Changes are possible at any time.

API
It can be changed from script by API.

MagicaSettings
A dedicated component called MagicaSettings is provided to change the state of the system.
By using this component, you can change the frequency and maximum number of updates without coding.
Please refer to the MagicaSettings document for the setting method.

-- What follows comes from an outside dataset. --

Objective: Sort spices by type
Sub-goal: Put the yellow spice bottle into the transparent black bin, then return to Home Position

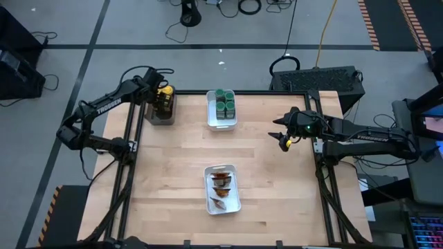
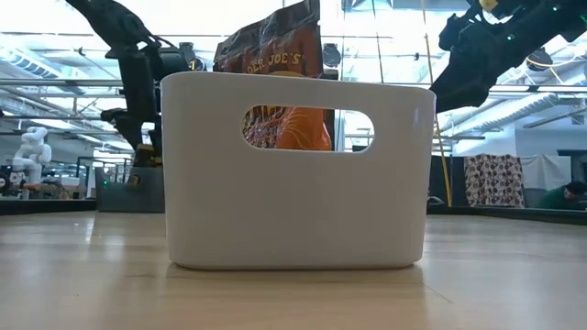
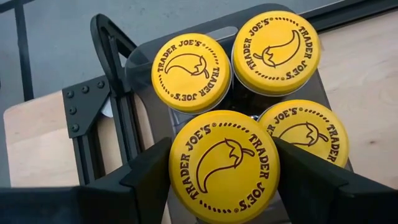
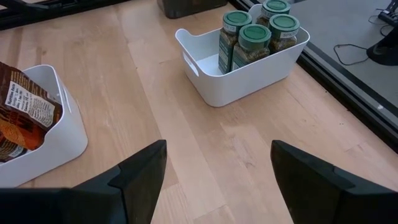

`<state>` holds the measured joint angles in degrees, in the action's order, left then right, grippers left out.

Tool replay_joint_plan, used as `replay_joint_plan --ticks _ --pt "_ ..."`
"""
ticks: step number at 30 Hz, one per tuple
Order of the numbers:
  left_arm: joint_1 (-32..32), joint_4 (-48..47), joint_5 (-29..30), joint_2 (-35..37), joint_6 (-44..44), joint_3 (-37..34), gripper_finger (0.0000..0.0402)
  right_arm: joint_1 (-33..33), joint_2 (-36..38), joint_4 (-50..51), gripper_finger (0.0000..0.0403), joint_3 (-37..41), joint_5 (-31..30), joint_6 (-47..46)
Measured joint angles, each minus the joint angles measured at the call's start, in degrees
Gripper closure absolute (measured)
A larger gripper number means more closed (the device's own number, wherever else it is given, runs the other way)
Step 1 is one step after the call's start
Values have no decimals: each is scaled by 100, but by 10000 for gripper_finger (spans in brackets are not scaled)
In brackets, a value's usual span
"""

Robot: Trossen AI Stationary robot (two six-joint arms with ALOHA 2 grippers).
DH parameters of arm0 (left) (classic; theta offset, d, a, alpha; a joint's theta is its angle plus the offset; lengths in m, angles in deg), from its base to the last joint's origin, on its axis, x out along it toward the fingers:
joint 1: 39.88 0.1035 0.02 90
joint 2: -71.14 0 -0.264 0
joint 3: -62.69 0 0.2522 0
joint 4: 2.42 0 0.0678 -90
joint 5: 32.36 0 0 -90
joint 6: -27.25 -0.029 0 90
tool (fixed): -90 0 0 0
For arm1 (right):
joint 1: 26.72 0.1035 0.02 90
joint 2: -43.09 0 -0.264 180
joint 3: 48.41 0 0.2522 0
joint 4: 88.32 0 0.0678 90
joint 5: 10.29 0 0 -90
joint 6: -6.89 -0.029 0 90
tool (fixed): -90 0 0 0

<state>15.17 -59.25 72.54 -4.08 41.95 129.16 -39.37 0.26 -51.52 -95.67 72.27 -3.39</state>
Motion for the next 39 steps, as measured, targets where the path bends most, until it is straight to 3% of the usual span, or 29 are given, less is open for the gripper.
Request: replay_joint_plan --ticks 7,17,31,39 --pt "0 -123 0 -2 2 0 145 0 0 -6 131 0 0 -43" --pt "2 -233 15 -2 4 0 86 0 0 -8 132 0 1 -63" --pt "2 -243 14 28 -39 -12 82 0 0 -8 131 0 0 -63" --pt "-7 -368 -45 602 -207 -46 82 0 0 -12 132 0 0 -84"
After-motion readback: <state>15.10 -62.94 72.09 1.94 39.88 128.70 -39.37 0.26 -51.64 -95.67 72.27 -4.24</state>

Operating effect of frequency

Changing the frequency slightly changes the simulation behavior.
For example, even if you adjust the movement at frequency 90, if you set the frequency to 30 or 150, the movement will change and it will not be completely the same.
This is because changing the frequency causes a slight difference in the effect of the parameter.
Therefore, a change in frequency may require readjustment of parameters.

Setting Example

Here are some configuration examples.

PRIORITIZE PERFORMANCE

If performance is important try setting the frequency to 60 and max updates to 2.
Slightly less accurate but better performance.

FIXED FRAME RATE

If the game runs at a fixed frame rate such as 60fps, setting the frequency accordingly is also effective.
For example, set the frequency to 60, which is the same as fps, and limit the maximum number of updates to 1.
This stabilizes the load of one frame.

Also, if your game runs at 30fps, a frequency of 60 and a max update count of 2 will also help.
As a result, the simulation is updated twice in one frame, and the accuracy of frequency 60 can be secured even at 30fps.

PERFORMANCE FIRST

If performance is your top priority, try setting the frequency to 30 and the maximum number of updates to 1.
This allows for maximum performance.
However, be very careful that the precision is considerably reduced.
This setting favors performance over artifacts.

Culling System

Culling is a function that improves performance by stopping the simulation of characters that are not drawn to the camera or that are more than a certain distance away from the camera.

This feature greatly improves performance in first-person FPS and VR.
Culling consists of two features: camera culling and distance culling.

Please refer to the culling system documentation for details.

Character placement

DOTS also uses multithreading for reading and writing Transforms.
However, to take advantage of this benefit, you need to be careful about how you place your characters.
In DOTS, Transform processing is multithreaded for each GameObject group placed at the root of the hierarchy.

In the following example, all 10 characters are placed at the root, so the Transform process for each character will be executed in multiple threads.
This is the ideal arrangement.

However, in the following example, all characters are placed as children of the “CharacterGroup” object.
This is a very bad example and the Transform process is not multi-threaded at all.
Please note that the deterioration in performance will be particularly noticeable when there are a large number of characters.